### Data supplied ###

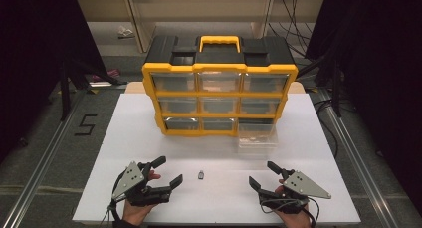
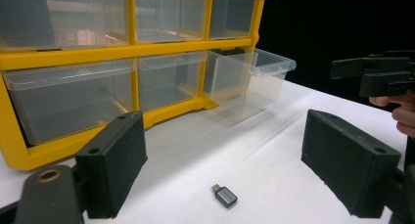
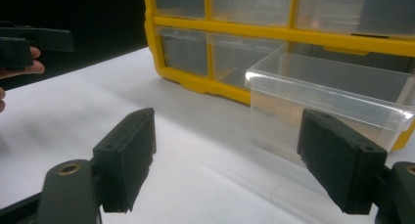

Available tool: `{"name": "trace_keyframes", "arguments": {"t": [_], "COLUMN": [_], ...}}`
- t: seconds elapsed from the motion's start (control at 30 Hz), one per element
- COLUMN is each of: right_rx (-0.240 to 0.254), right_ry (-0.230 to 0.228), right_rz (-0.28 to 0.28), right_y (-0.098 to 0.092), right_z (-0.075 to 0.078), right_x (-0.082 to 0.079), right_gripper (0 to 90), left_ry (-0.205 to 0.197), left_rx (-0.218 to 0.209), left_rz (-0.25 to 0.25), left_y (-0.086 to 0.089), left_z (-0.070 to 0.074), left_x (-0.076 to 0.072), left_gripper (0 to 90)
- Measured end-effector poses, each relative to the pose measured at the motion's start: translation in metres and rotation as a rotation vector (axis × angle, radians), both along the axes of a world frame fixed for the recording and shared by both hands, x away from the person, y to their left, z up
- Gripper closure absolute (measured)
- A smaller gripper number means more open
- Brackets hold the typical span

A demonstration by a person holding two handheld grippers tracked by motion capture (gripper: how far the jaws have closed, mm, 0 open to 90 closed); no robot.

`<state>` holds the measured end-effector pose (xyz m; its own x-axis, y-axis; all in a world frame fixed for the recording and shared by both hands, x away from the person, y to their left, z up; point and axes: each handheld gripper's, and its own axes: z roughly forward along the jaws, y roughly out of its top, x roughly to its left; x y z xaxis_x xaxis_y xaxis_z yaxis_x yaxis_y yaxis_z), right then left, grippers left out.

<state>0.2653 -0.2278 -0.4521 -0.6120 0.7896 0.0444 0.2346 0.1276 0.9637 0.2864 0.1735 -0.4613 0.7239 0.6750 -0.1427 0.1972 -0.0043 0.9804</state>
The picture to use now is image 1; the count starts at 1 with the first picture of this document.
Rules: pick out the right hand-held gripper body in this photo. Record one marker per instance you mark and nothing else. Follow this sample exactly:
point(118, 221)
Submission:
point(300, 186)

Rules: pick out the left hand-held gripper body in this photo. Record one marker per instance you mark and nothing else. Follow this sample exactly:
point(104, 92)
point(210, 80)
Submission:
point(131, 180)

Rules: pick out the small dark screw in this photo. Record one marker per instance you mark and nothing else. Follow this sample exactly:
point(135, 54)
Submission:
point(200, 175)

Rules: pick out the clear plastic drawer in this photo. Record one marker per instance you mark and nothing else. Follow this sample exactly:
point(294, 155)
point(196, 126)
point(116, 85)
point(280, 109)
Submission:
point(257, 136)

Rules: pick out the person's right hand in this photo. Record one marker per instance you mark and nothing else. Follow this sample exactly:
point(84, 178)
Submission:
point(295, 219)

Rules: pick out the person's left hand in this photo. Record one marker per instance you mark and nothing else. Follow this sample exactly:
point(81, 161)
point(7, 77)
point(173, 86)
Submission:
point(134, 214)

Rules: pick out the set of clear cabinet drawers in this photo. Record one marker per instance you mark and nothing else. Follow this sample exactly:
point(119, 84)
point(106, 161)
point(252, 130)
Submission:
point(179, 105)

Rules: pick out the yellow and black organizer cabinet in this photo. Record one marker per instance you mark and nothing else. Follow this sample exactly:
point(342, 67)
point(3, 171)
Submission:
point(219, 94)

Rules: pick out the pink bag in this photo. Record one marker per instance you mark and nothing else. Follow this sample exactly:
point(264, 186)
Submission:
point(107, 74)

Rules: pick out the black metal stand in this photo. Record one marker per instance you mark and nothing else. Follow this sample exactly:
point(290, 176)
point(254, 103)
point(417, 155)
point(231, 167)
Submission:
point(65, 95)

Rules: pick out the crumpled white wrapper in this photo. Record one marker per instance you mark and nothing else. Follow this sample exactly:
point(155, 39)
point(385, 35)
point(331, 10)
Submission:
point(125, 32)

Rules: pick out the black curtain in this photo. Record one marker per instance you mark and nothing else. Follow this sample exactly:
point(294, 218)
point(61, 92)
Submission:
point(30, 55)
point(381, 72)

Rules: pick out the beige shelf unit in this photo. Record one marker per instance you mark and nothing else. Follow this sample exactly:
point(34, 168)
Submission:
point(199, 10)

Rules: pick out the metal floor rail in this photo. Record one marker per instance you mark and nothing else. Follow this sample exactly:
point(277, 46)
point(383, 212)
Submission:
point(43, 165)
point(360, 168)

###

-- About this exercise --
Your answer must be an exact copy of the lines from the start of the entries through the line with "- t: seconds", with no pictures.

-- Solution --
Available tool: `{"name": "trace_keyframes", "arguments": {"t": [_], "COLUMN": [_], ...}}`
- t: seconds elapsed from the motion's start (control at 30 Hz), one per element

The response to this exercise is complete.